The therapy takes a new turn. While this is happening, she has to live with these intense feelings of overwhwelm, constant sadness, fear of ‘losing it’ and other painful emotions for about three to four months. This is an important point right here: She has to learn to live with the pain and not try to get rid of it or pathologize it as being medical like diabetes. The silver lining during this very difficult time is the fact that, compared to before my intervention of staying present with our mutual sense of helplessness, there now is an unexplainable sense of lightness and safety within her suffering that had never been there before. She feels inexplicably more grounded and solid, and not alone anymore, and can trust in my ability to lend her my MPC (medial prefrontal cortex) while she is rewiring hers. Rather than feeling overwhelmed, she can now feel incompetent and explore this feeling without believing in it; rather than feel she is going to fall apart, she can now consciously allow herself healing moments of falling apart while observing the processes with compassion; instead of feeling like she can not parent properly, she can now accept her present limitations and set clearer boundaries with her children; and rather than always wanting to leave her husband when things do not go her way, she can articulate her fears with him and engage him in supporting her.

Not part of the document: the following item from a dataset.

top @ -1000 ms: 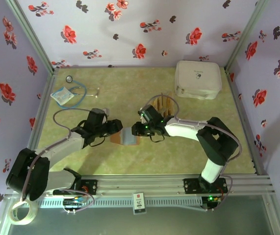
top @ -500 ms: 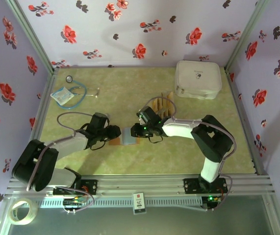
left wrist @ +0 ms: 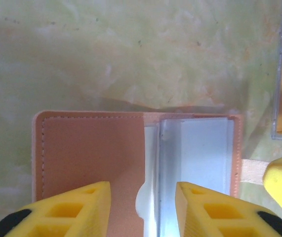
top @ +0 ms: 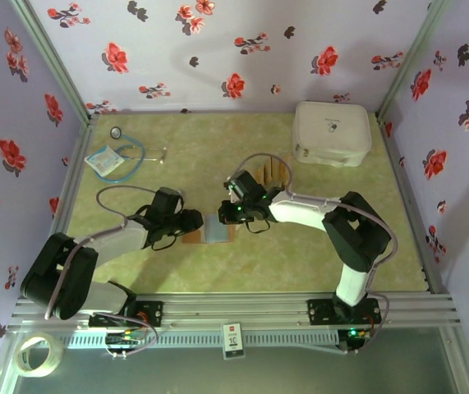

And now a nugget for meditators. In the midst of this struggle she starts meditating again and discovers that these unconscious themes that had emerged from the therapy were previously locked in the form of implicit memories in her body. Consequently, being still in meditation means getting in touch with unspeakable emotional pain deeply locked in her body, which is why she feels like she wants to crawl out of it and had to abandon meditation as not being ‘her cup of tea’. Now that she has access to the complex non-verbal attachment processes of her life through her relationship with me, including the narratives that belong to them, but which she previously could not make sense of, meditation can become a powerful tool for her to go deeper into the mechanisms by which she creates her reality. Without the narrative integration of her life stories into coherent ones, she would never have access to meditation, no matter how hard she would try.

About nine months later she is symptom-free, having gradually improved along the way. From then on, whenever her vulnerability gets triggered by stress, she recognizes the early signs, knows what to do and is always able to process it quickly without developing debilitating symptoms. So far, after being off her medication for 2 years, she continues to do well without it.

I would like to close with a word of caution. For various complex reasons this path does not work for all. Sometimes it is obvious from the start that this is not the right path to take. Sometimes one has to try first before finding out whether it works, and sometimes one can be pretty confident that it will work. It all depends on the circumstance of the person involved. One size never fits all. Through this article I wanted to give a glimpse into the laboratory of our psyche when this path is the right one to take.